• **What needs to be done**: Pull every line with "white" from the data.

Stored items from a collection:
··········

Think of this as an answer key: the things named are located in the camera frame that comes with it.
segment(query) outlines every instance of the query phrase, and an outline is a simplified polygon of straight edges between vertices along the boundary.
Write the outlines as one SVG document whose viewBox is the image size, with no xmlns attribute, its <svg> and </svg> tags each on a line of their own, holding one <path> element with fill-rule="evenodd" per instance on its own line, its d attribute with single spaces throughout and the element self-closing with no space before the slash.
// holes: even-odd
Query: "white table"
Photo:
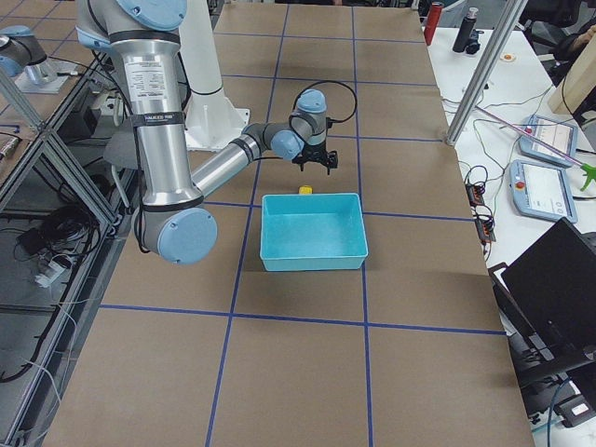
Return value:
<svg viewBox="0 0 596 447">
<path fill-rule="evenodd" d="M 461 100 L 492 32 L 485 31 L 480 37 L 481 51 L 475 56 L 468 56 L 451 50 L 457 31 L 452 28 L 437 29 L 432 45 L 428 48 L 441 96 L 452 102 Z M 496 64 L 490 76 L 488 88 L 484 90 L 481 107 L 504 102 L 525 102 L 541 95 L 552 86 L 547 73 L 521 32 L 513 32 L 504 53 L 512 54 L 515 59 L 509 62 L 499 61 Z M 489 110 L 508 122 L 516 124 L 523 123 L 529 115 L 535 113 L 552 117 L 555 121 L 570 118 L 569 115 L 555 115 L 550 111 L 547 102 L 553 91 L 554 88 L 551 88 L 542 102 L 540 102 L 541 98 L 537 98 L 522 105 L 490 107 Z M 452 102 L 443 102 L 450 122 L 454 116 L 451 112 L 454 112 L 457 107 L 457 104 Z M 460 161 L 471 166 L 483 165 L 488 169 L 489 178 L 497 177 L 501 174 L 501 169 L 484 154 L 472 126 L 473 121 L 478 118 L 484 119 L 486 116 L 478 111 L 472 114 L 455 149 Z M 508 163 L 512 150 L 511 159 L 531 160 L 520 153 L 517 144 L 513 146 L 517 139 L 514 131 L 482 122 L 477 123 L 477 128 L 488 153 L 502 166 Z M 579 133 L 578 148 L 593 150 L 583 132 Z M 578 155 L 577 157 L 591 165 L 596 163 L 596 156 Z M 461 168 L 465 175 L 467 167 L 462 164 Z M 579 191 L 584 182 L 582 173 L 580 169 L 567 170 L 574 196 L 596 196 L 594 183 L 585 192 Z M 481 180 L 482 172 L 479 169 L 474 174 L 472 181 Z M 552 226 L 551 222 L 524 217 L 517 212 L 509 191 L 508 171 L 500 189 L 498 186 L 499 182 L 489 182 L 484 195 L 487 205 L 495 210 L 496 223 L 494 229 L 496 242 L 492 246 L 490 258 L 487 261 L 488 266 L 501 262 L 510 264 Z M 583 233 L 596 231 L 596 200 L 576 201 L 576 209 L 579 217 L 576 228 Z M 534 436 L 536 447 L 546 445 L 546 429 L 537 430 Z M 596 445 L 596 421 L 592 420 L 571 429 L 554 425 L 551 445 L 553 447 L 593 447 Z"/>
</svg>

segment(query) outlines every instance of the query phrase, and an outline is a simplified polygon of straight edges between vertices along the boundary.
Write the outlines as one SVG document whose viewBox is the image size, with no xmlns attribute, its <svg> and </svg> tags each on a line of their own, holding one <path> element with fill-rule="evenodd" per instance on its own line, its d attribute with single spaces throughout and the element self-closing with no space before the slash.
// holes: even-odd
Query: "chair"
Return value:
<svg viewBox="0 0 596 447">
<path fill-rule="evenodd" d="M 525 37 L 534 46 L 534 42 L 547 47 L 557 44 L 548 39 L 532 34 L 532 27 L 537 21 L 542 21 L 558 28 L 572 26 L 579 18 L 579 7 L 582 0 L 529 0 L 520 17 L 520 23 L 529 24 L 525 27 Z"/>
</svg>

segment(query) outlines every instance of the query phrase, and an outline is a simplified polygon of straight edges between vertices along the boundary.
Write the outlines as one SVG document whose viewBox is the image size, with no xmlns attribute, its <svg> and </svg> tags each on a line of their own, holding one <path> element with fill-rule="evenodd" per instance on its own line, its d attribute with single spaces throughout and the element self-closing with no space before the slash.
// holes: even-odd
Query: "power adapter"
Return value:
<svg viewBox="0 0 596 447">
<path fill-rule="evenodd" d="M 31 256 L 37 254 L 46 247 L 46 241 L 42 238 L 37 228 L 31 228 L 17 237 L 19 244 Z"/>
</svg>

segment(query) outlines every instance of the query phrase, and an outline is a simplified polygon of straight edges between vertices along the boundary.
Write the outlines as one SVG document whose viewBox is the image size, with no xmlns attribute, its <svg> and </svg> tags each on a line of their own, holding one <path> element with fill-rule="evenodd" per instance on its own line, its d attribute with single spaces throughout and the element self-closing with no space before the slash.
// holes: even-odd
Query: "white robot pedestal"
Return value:
<svg viewBox="0 0 596 447">
<path fill-rule="evenodd" d="M 240 135 L 249 122 L 250 111 L 236 109 L 225 97 L 205 0 L 189 0 L 180 38 L 193 90 L 186 116 L 188 149 L 218 151 Z"/>
<path fill-rule="evenodd" d="M 251 111 L 237 109 L 224 91 L 209 96 L 193 93 L 186 115 L 188 150 L 219 151 L 242 133 Z"/>
</svg>

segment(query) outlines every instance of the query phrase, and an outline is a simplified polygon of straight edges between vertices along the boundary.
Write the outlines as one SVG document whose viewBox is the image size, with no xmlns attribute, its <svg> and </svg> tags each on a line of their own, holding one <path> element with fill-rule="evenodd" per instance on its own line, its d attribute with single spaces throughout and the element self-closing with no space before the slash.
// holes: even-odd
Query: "blue tape line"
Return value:
<svg viewBox="0 0 596 447">
<path fill-rule="evenodd" d="M 220 389 L 222 388 L 222 378 L 224 377 L 225 355 L 227 354 L 227 346 L 230 341 L 230 332 L 232 331 L 232 318 L 227 319 L 227 326 L 225 328 L 225 337 L 223 339 L 222 356 L 220 358 L 220 367 L 217 372 L 217 382 L 215 384 L 215 391 L 213 393 L 213 402 L 211 403 L 211 414 L 209 417 L 209 426 L 207 429 L 207 438 L 205 438 L 205 447 L 211 444 L 211 436 L 213 434 L 213 425 L 215 423 L 215 414 L 217 412 L 217 402 L 220 397 Z"/>
<path fill-rule="evenodd" d="M 269 321 L 292 321 L 296 323 L 315 323 L 315 324 L 331 324 L 337 326 L 357 326 L 364 327 L 364 323 L 360 321 L 347 321 L 343 319 L 325 319 L 325 318 L 305 318 L 305 317 L 283 317 L 275 315 L 259 315 L 259 314 L 239 314 L 235 313 L 234 318 L 248 318 L 248 319 L 266 319 Z"/>
<path fill-rule="evenodd" d="M 260 34 L 260 33 L 252 33 L 252 34 L 247 34 L 247 33 L 233 33 L 233 32 L 229 32 L 229 31 L 225 31 L 225 32 L 213 32 L 215 35 L 237 35 L 240 37 L 281 37 L 279 34 Z"/>
<path fill-rule="evenodd" d="M 359 184 L 360 200 L 361 200 L 361 186 Z M 253 203 L 255 197 L 252 198 L 250 204 L 246 203 L 233 203 L 233 202 L 204 202 L 205 205 L 213 205 L 219 207 L 236 207 L 236 208 L 249 208 L 249 209 L 261 209 L 263 205 Z M 428 219 L 433 221 L 454 221 L 454 222 L 474 222 L 471 217 L 449 217 L 449 216 L 427 216 L 424 214 L 405 214 L 398 212 L 381 212 L 381 211 L 363 211 L 362 214 L 367 216 L 381 216 L 381 217 L 396 217 L 405 219 Z"/>
<path fill-rule="evenodd" d="M 275 76 L 278 75 L 278 70 L 279 70 L 279 58 L 281 56 L 281 47 L 283 46 L 283 34 L 285 34 L 286 32 L 286 26 L 288 23 L 288 15 L 289 15 L 289 11 L 290 11 L 290 5 L 286 5 L 286 17 L 284 19 L 283 22 L 283 32 L 282 32 L 282 36 L 279 42 L 279 50 L 278 50 L 278 60 L 276 63 L 276 71 L 275 71 Z M 267 108 L 267 116 L 266 116 L 266 120 L 269 120 L 269 116 L 271 114 L 271 105 L 273 103 L 273 94 L 275 91 L 275 85 L 276 85 L 276 81 L 274 79 L 272 86 L 271 86 L 271 95 L 269 97 L 269 104 L 268 104 L 268 108 Z M 224 366 L 225 366 L 225 357 L 227 355 L 227 347 L 228 347 L 228 343 L 230 340 L 230 334 L 232 332 L 232 320 L 234 319 L 234 309 L 236 307 L 236 300 L 237 300 L 237 294 L 238 294 L 238 289 L 240 286 L 240 278 L 242 276 L 242 265 L 244 264 L 244 256 L 246 254 L 246 247 L 247 247 L 247 243 L 248 243 L 248 239 L 249 239 L 249 231 L 251 229 L 251 219 L 252 219 L 252 207 L 254 205 L 254 198 L 256 196 L 256 190 L 257 190 L 257 184 L 259 182 L 259 172 L 260 172 L 260 168 L 261 168 L 261 162 L 259 161 L 257 163 L 257 170 L 254 174 L 254 183 L 252 185 L 252 194 L 251 194 L 251 207 L 249 208 L 249 216 L 247 218 L 246 221 L 246 228 L 244 230 L 244 240 L 242 241 L 242 250 L 240 252 L 240 259 L 238 261 L 238 269 L 237 269 L 237 275 L 236 275 L 236 283 L 234 285 L 234 295 L 232 297 L 232 304 L 230 306 L 230 317 L 228 319 L 228 323 L 227 323 L 227 328 L 225 330 L 225 338 L 223 340 L 223 350 L 222 350 L 222 357 L 220 360 L 220 368 L 219 368 L 219 372 L 217 375 L 217 384 L 215 386 L 215 392 L 213 395 L 213 403 L 211 404 L 211 415 L 210 415 L 210 420 L 209 420 L 209 427 L 207 430 L 207 437 L 205 439 L 205 447 L 210 447 L 211 444 L 211 436 L 213 434 L 213 425 L 215 423 L 215 416 L 217 414 L 217 404 L 219 402 L 219 396 L 220 396 L 220 389 L 222 386 L 222 379 L 224 377 Z"/>
<path fill-rule="evenodd" d="M 424 40 L 399 40 L 399 39 L 356 39 L 362 42 L 395 42 L 398 44 L 425 44 Z"/>
<path fill-rule="evenodd" d="M 354 91 L 358 96 L 358 57 L 356 53 L 356 17 L 354 8 L 351 11 L 352 16 L 352 56 L 354 58 Z M 362 165 L 360 153 L 360 120 L 358 110 L 354 114 L 356 120 L 356 154 L 357 154 L 357 168 L 358 168 L 358 190 L 360 197 L 360 204 L 362 208 L 364 203 L 362 201 Z M 374 425 L 373 425 L 373 384 L 371 378 L 371 347 L 369 340 L 369 303 L 366 283 L 366 262 L 362 264 L 362 316 L 364 317 L 364 365 L 366 377 L 366 414 L 369 435 L 369 447 L 374 447 Z"/>
<path fill-rule="evenodd" d="M 73 41 L 78 41 L 78 39 L 71 39 L 71 35 L 73 35 L 73 33 L 76 32 L 76 28 L 74 28 L 70 33 L 68 33 L 68 35 L 66 36 L 66 39 L 64 39 L 62 41 L 61 44 L 59 44 L 56 49 L 54 51 L 52 51 L 52 56 L 56 55 L 58 53 L 58 51 L 60 51 L 60 48 L 62 48 L 62 46 L 66 43 L 66 42 L 73 42 Z"/>
<path fill-rule="evenodd" d="M 305 81 L 316 82 L 320 79 L 315 77 L 286 77 L 286 76 L 262 76 L 257 74 L 222 74 L 222 77 L 244 77 L 248 79 L 277 79 L 280 81 Z M 353 79 L 338 79 L 339 82 L 352 84 Z M 422 84 L 418 82 L 392 82 L 392 81 L 358 81 L 359 84 L 379 85 L 379 86 L 404 86 L 404 87 L 436 87 L 437 84 Z"/>
<path fill-rule="evenodd" d="M 214 32 L 216 35 L 237 35 L 240 37 L 280 37 L 279 34 L 260 34 L 260 33 L 233 33 L 233 32 Z M 400 39 L 363 39 L 357 37 L 328 37 L 328 36 L 314 36 L 314 35 L 291 35 L 284 34 L 283 37 L 292 39 L 315 39 L 315 40 L 346 40 L 349 42 L 362 41 L 362 42 L 391 42 L 396 44 L 424 44 L 424 40 L 400 40 Z"/>
<path fill-rule="evenodd" d="M 358 81 L 360 84 L 374 84 L 381 86 L 404 86 L 404 87 L 436 87 L 437 84 L 421 84 L 416 82 L 392 82 L 392 81 Z"/>
<path fill-rule="evenodd" d="M 35 24 L 35 26 L 32 28 L 32 31 L 34 31 L 35 28 L 37 28 L 45 19 L 47 19 L 47 16 L 49 16 L 52 12 L 54 12 L 54 10 L 60 5 L 60 3 L 61 2 L 56 2 L 56 5 L 54 5 L 54 7 L 50 11 L 48 11 L 47 14 L 44 17 L 42 17 L 38 23 Z"/>
<path fill-rule="evenodd" d="M 425 331 L 425 332 L 448 332 L 448 333 L 472 333 L 482 335 L 506 335 L 504 331 L 493 331 L 484 329 L 465 329 L 465 328 L 446 328 L 441 326 L 417 326 L 413 324 L 393 324 L 393 323 L 375 323 L 363 321 L 349 321 L 345 319 L 325 319 L 325 318 L 303 318 L 303 317 L 283 317 L 276 315 L 259 315 L 259 314 L 243 314 L 218 312 L 212 310 L 198 310 L 198 309 L 183 309 L 175 307 L 155 307 L 144 305 L 100 305 L 102 309 L 113 310 L 133 310 L 138 312 L 157 312 L 164 314 L 186 314 L 186 315 L 203 315 L 206 317 L 228 317 L 228 318 L 249 318 L 249 319 L 265 319 L 271 321 L 292 321 L 314 324 L 332 324 L 339 326 L 357 326 L 381 329 L 397 329 L 403 331 Z"/>
<path fill-rule="evenodd" d="M 220 207 L 237 207 L 237 208 L 251 208 L 250 203 L 231 203 L 231 202 L 203 202 L 205 205 L 218 205 Z"/>
<path fill-rule="evenodd" d="M 20 7 L 20 6 L 21 6 L 23 3 L 25 3 L 25 0 L 20 0 L 20 2 L 19 2 L 19 3 L 18 3 L 16 6 L 15 6 L 15 7 L 13 7 L 12 9 L 10 9 L 10 10 L 8 11 L 8 13 L 5 15 L 5 18 L 6 18 L 6 17 L 11 17 L 11 16 L 10 16 L 10 14 L 12 14 L 14 11 L 16 11 L 17 9 L 19 9 L 19 7 Z"/>
<path fill-rule="evenodd" d="M 142 312 L 161 312 L 165 314 L 186 314 L 186 315 L 205 315 L 208 317 L 229 317 L 228 312 L 217 312 L 211 310 L 182 309 L 173 307 L 154 307 L 145 305 L 100 305 L 102 309 L 116 310 L 136 310 Z"/>
<path fill-rule="evenodd" d="M 37 17 L 26 17 L 26 16 L 10 16 L 11 19 L 38 19 Z M 68 19 L 66 17 L 48 17 L 45 16 L 43 19 L 48 19 L 48 20 L 70 20 L 70 21 L 76 21 L 76 19 Z"/>
<path fill-rule="evenodd" d="M 429 219 L 432 221 L 474 222 L 471 217 L 426 216 L 423 214 L 400 214 L 393 212 L 363 211 L 367 216 L 400 217 L 405 219 Z"/>
<path fill-rule="evenodd" d="M 401 137 L 373 137 L 373 136 L 359 136 L 361 140 L 380 140 L 388 142 L 443 142 L 439 138 L 401 138 Z"/>
<path fill-rule="evenodd" d="M 405 331 L 424 331 L 424 332 L 448 332 L 448 333 L 473 333 L 477 335 L 499 335 L 507 336 L 505 331 L 492 331 L 485 329 L 464 329 L 464 328 L 442 328 L 436 326 L 414 326 L 410 324 L 391 324 L 391 323 L 369 323 L 371 328 L 381 329 L 402 329 Z"/>
</svg>

··········

• **Task result**:
Query: "white table"
Query: "white robot pedestal"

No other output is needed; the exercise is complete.